Belles promesses et nouvelle stratégie: Zuckerberg a un plan pour Facebook

Ce mercredi, Mark Zuckerberg nous a adressé une lettre pavée de bonnes intentions. Il promet un réseau social mieux protégé, plus confidentiel et centré sur les communications privées. On le croit?

Aux États-Unis, Facebook perd des millions d'utilisateurs. Les 12 à 34 ans désertent, les plus de 55 ans sont désormais la seule catégorie qui continue de croître. Après une année 2018 qui a rimé avec critiques, Mark Zuckerberg nous a présenté hier la nouvelle stratégie de son réseau social.

Communication privée

Que retenir? Son intention de centrer Facebook sur les échanges privés, par opposition au posts ouverts à tous (pubs, presse, fan pages...). Un format basé sur les stories, soit une communication plus instantanée, qui laisse moins de traces.

"Aujourd'hui, nous voyons déjà que les messages privés, les stories éphémères et les petits groupes sont de loin les formats de communication en ligne qui croissent le plus vite", a écrit Mark Zuckerberg dans un post publié sur sa page Facebook.

Communication sécurisée

Aussi, Zuckie veut rendre son réseau social plus sûr, notamment en unifiant techniquement Facebook avec les autres services comme Messenger, Instagram ou WhatsApp. Le but est de crypter les données comme c'est le cas pour l'instant sur WhatsApp. C'est-à-dire, qu'en principe, seuls l'expéditeur et le destinataire peuvent lire le message. Il serait aussi possible d'envoyer un message depuis Messenger à un contact WhatsApp par exemple.

À termes, le CEO veut également sécuriser les paiements en ligne via sa plateforme. "Ces prochaines années, nous allons reconstruire davantage de services autour de ces idées", a indiqué Mark Zuckerberg, qui reconnaît que son réseau social "n'a pas actuellement bonne réputation".

Confiance?

Mark Zuckerberg a enfin touché un mot sur ceux qui exploiteraient le réseau social à des fins néfastes (terrorisme, fake news, harcèlement...). Il ne promet pas de miracle et reconnaît que les systèmes de sécurité de Facebook ne sont pas imparables. Il reconnaît toutefois sa responsabilité et promet d'agir en ce sens. C'est assurément le plus gros défi de Facebook dans les années à venir.

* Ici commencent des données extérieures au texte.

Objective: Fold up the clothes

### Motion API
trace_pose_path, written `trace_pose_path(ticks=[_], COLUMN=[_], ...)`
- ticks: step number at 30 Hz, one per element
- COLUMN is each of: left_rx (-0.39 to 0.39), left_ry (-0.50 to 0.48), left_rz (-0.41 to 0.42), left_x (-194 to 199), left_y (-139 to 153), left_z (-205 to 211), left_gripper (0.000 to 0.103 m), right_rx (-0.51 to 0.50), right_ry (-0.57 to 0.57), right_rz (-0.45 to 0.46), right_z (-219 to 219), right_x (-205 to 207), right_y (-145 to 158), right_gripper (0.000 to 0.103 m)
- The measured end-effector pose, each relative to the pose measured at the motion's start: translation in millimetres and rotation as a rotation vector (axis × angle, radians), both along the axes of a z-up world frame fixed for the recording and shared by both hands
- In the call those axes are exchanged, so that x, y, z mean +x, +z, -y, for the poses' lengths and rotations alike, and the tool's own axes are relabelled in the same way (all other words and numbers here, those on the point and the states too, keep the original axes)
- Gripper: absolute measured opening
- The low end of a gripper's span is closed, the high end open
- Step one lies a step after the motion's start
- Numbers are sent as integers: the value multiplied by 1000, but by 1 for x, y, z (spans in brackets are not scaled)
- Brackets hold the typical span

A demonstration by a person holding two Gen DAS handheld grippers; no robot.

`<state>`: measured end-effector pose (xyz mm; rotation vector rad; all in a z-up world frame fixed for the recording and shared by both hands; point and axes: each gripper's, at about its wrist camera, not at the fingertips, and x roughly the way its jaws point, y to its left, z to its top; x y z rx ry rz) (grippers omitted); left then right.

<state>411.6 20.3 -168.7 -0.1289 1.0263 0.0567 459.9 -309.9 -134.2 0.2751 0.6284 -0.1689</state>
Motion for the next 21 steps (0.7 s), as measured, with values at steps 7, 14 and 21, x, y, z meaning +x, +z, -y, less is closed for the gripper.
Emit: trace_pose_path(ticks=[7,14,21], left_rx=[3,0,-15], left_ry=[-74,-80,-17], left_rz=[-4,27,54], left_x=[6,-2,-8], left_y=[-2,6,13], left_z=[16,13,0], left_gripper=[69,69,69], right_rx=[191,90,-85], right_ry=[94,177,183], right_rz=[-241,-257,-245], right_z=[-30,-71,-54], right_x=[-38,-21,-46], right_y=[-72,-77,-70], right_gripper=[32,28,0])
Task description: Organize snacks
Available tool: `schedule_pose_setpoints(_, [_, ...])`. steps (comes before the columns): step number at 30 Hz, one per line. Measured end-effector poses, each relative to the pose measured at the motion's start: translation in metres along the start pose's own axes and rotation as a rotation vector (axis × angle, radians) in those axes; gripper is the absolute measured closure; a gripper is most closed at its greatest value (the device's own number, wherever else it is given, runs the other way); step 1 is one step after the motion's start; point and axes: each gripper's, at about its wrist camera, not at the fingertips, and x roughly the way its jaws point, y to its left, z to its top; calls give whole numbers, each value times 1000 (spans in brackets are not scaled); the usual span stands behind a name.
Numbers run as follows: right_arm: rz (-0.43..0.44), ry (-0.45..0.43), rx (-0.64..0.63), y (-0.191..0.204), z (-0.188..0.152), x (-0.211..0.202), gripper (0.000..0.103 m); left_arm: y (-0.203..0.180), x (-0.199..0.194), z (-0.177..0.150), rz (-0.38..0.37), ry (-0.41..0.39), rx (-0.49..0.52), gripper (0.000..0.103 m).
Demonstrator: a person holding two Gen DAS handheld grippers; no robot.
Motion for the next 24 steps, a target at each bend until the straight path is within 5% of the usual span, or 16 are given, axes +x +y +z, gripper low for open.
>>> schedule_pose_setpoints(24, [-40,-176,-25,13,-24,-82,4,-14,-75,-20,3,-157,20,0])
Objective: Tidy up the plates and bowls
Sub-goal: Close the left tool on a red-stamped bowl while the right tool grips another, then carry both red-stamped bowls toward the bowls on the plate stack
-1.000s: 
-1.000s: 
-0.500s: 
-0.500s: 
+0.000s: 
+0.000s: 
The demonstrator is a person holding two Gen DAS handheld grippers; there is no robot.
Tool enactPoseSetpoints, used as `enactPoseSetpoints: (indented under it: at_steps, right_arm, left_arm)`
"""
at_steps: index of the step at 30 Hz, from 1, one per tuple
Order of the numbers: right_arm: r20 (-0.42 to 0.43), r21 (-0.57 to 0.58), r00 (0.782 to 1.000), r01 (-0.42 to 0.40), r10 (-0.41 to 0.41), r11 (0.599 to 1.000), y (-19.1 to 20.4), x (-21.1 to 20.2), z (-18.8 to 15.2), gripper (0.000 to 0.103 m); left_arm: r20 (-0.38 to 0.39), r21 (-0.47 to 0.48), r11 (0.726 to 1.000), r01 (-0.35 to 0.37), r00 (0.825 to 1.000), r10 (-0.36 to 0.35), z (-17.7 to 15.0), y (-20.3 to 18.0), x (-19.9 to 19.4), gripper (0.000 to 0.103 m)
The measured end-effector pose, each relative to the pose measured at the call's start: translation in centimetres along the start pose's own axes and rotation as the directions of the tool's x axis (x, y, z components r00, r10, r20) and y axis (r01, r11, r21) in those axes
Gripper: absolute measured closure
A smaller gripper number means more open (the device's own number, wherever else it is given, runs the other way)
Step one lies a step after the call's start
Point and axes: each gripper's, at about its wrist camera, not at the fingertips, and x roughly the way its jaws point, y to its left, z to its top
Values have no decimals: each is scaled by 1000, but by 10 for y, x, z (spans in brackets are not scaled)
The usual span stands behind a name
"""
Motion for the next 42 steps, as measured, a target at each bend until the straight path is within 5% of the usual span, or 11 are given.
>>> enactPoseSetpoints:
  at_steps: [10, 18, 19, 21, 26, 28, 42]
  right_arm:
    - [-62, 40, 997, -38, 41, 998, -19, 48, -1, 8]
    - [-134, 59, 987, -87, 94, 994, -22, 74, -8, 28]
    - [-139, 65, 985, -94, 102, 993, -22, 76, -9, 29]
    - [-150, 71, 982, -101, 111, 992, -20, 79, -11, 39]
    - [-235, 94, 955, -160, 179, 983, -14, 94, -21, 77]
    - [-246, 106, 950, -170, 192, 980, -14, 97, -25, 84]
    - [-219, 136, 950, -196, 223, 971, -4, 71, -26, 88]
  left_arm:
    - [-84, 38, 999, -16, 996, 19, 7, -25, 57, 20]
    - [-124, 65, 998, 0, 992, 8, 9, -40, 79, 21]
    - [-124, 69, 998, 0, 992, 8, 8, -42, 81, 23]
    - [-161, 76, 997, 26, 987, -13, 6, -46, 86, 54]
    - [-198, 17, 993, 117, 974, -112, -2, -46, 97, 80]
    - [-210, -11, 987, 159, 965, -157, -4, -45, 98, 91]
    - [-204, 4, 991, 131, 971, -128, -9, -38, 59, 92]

De quoi donner confiance aux utilisateurs? Pas si simple. Le problème de Facebook n'est pas qu'une question de vie privée ou de sécurité des données. Le grand problème de Facebook, c'est son succès. Nombre de gens ne communiquent plus avec Facebook car ils savent que mamy, papa, maman et parfois le patron sont également dessus.

L'heure où on taguait ses potes en soirée est passée depuis des lustres. Chacun se sert maintenant de son mur pour partager le contenu qu'il affectionne, mais plus vraiment pour communiquer avec l'autre. Des communications qui se font le plus souvent dans les groupes privés ou en DM.